Svetlana stared at the scratch on the floor. A cold, calculating rage began to rise inside her. This was not just furniture being moved. This was a territorial takeover. Igor was methodically destroying her space, her comfort, her life, turning the apartment into some kind of barrack-style dormitory.
“My things will stay in the wardrobe, Igor. If your Lenka has nowhere to hang her dresses, let her hammer nails into the walls. Or hang them from the chandelier.”
“There you go again. Selfish.” Igor spat over his shoulder, but did not argue. Instead, he switched to sorting through the shopping bags he had apparently already brought from the store.
On the kitchen table stood a mountain of food that looked more like humanitarian aid for a disaster zone. Three five-kilogram bags of the cheapest macaroni, gray and brittle. A sack of potatoes that had already left a pile of dirt on the floor. And a whole row of frozen chicken soup sets — essentially bones and skin, pitifully visible through clear plastic.

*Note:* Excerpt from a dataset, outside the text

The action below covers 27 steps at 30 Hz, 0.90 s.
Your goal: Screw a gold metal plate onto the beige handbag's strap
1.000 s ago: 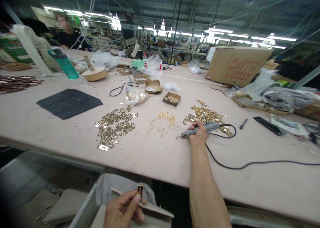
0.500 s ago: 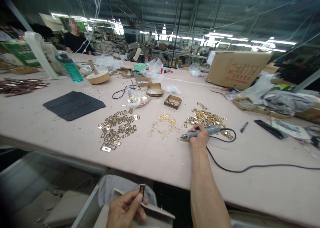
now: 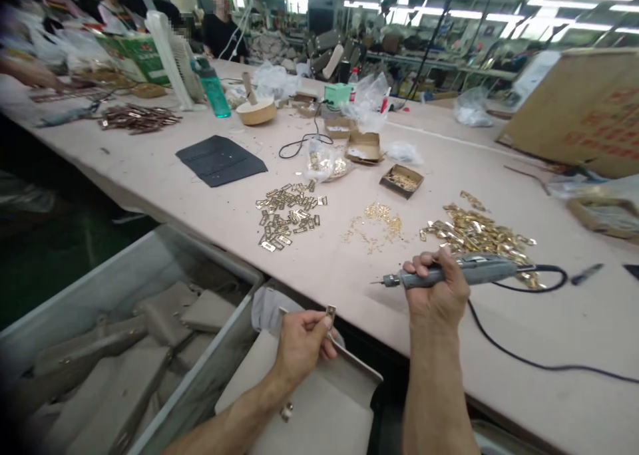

“There!” Igor announced proudly, placing down the last pack of baking margarine. “Fully stocked. So you don’t whine that there’s no money. This will last a month if you use your head. You’ll make soups. We’ll use the big pot, the ten-liter one I cooked crayfish in. You’ll make macaroni with meat. Cheap and filling. The kids are growing; they need hot food, not your arugula salads.”
Svetlana picked up a packet of bony chicken backs. The icy cold burned her fingers.
“You expect me to feed seven people garbage?” she asked, looking straight into his eyes. “Even dogs would be ashamed to eat this, Igor. Weren’t you boasting that you’d be a generous host? Is this your generosity? Bones and margarine?”
“It’s the base!” Igor snapped, snatching the packet from her hands. “Meat is for holidays. On ordinary days, you have to save money. You’re just spoiled, Sveta. Some people in this country live on buckwheat and don’t complain. And by the way, I bought cookies too. Three packs of Jubilee biscuits. For tea.”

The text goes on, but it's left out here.